Index creation does not cause the cluster health to go RED #18737

abeyad · 2016-06-04T02:57:09Z

Previously, index creation would momentarily cause the cluster health to
go RED, because the primaries were still being assigned and activated.
This commit ensures that when an index is created or an index is being
recovered during cluster recovery and it does not have any active
allocation ids, then the cluster health status will not go RED, but
instead be YELLOW.

Relates #9126

Closes #9106

abeyad · 2016-06-04T03:00:47Z

@bleskes @ywelsch FYI, most of the PR is tests.

djschny · 2016-06-05T13:21:29Z

How will this affect client programmers. For example after creating an index, as a developer it was common to code in logic to check the cluster health and make sure it is not red prior to starting to index data. With this change it looks like there might be a false state of affairs as indexing could start even though the primaries have not been fully allocated yet, and hence indexing errors.

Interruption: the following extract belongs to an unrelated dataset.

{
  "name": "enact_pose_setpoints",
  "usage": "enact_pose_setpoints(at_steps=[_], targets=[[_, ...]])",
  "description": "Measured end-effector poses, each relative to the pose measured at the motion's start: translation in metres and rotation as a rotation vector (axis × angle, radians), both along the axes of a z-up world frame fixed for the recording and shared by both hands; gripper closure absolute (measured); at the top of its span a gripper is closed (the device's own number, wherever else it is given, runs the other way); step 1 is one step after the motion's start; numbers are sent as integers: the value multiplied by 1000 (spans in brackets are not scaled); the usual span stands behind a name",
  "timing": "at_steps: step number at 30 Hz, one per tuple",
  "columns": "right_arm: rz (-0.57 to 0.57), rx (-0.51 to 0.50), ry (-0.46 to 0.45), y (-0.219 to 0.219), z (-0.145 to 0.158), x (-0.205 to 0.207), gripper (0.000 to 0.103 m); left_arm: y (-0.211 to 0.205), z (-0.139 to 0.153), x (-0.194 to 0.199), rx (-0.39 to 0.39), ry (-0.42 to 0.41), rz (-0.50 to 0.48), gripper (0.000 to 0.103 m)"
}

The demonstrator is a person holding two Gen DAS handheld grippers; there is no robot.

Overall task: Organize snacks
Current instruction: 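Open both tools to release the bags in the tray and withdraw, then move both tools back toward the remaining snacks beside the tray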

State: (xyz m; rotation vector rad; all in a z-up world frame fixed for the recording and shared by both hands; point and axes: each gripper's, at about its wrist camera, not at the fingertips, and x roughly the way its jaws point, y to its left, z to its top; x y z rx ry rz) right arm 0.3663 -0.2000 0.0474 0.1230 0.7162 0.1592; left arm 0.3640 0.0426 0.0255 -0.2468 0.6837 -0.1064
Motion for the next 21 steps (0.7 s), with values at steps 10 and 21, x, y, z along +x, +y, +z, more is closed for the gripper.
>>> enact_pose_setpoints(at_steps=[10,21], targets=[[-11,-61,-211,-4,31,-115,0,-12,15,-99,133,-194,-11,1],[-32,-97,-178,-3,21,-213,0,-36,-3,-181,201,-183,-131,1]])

If I'm misinterpreting the implementation of the change, then my apologies. If not then I believe we need to make sure we have a wait_for_completion style option on the index creation request (I thought we had issue for this, by searching is failing me).

abeyad · 2016-06-05T14:05:51Z

@djschny you are correct, the work is split into two parts that will go into a feature branch before going into master. The second part is to wait until at least the primaries are initialized before returning from the index creation call, unless a primary shard allocation actually failed. See the comment here: #9126 (comment)

djschny · 2016-06-05T14:09:31Z

Cool thanks @abeyad did not realize this was part of larger picture goal. All 👍 as my previous comments are addressed in the parent issue you referenced. Thanks.

ywelsch · 2016-06-08T09:29:47Z

core/src/main/java/org/elasticsearch/cluster/health/ClusterShardHealth.java

@@ -59,6 +62,9 @@ public ClusterShardHealth(final int shardId, final IndexShardRoutingTable shardR
            } else if (shardRouting.unassigned()) {
                computeUnassignedShards++;
            }
+            if (shardRouting.primary()) {
+                primaryRouting = shardRouting;
+            }


Simpler just to write ShardRouting primaryRouting = shardRoutingTable.primaryShard(); which is guaranteed non-null.

Let's also remove computePrimaryActive and directly write primaryRouting.active() instead.

ywelsch · 2016-06-08T10:13:59Z

Left some comments. As @bleskes noted, we should ensure that cluster health goes red if we cannot allocate newly created/recovered index to any node. I would suggest adding a boolean to UnassignedInfo that captures the information if shard could not be assigned on first (or subsequent) tries due to allocation deciders saying NO.

bleskes · 2016-06-09T14:57:09Z

I think it will be clearer and easier to debug if we store the last allocation decision on the UnassignedInfo, instead of a boolean.

ywelsch · 2016-06-15T10:25:15Z

core/src/main/java/org/elasticsearch/cluster/routing/UnassignedInfo.java

@@ -116,6 +117,7 @@
    private final String message;
    private final Throwable failure;
    private final int failedAllocations;
+    private final Optional<Decision> lastAllocationDecision; // the last allocation decision take for this shard


We are only interested in Decision.Type, so let's only store that one in UnassignedInfo. Putting the whole Decision object into the cluster state (with explanations and all) seems wasteful to me.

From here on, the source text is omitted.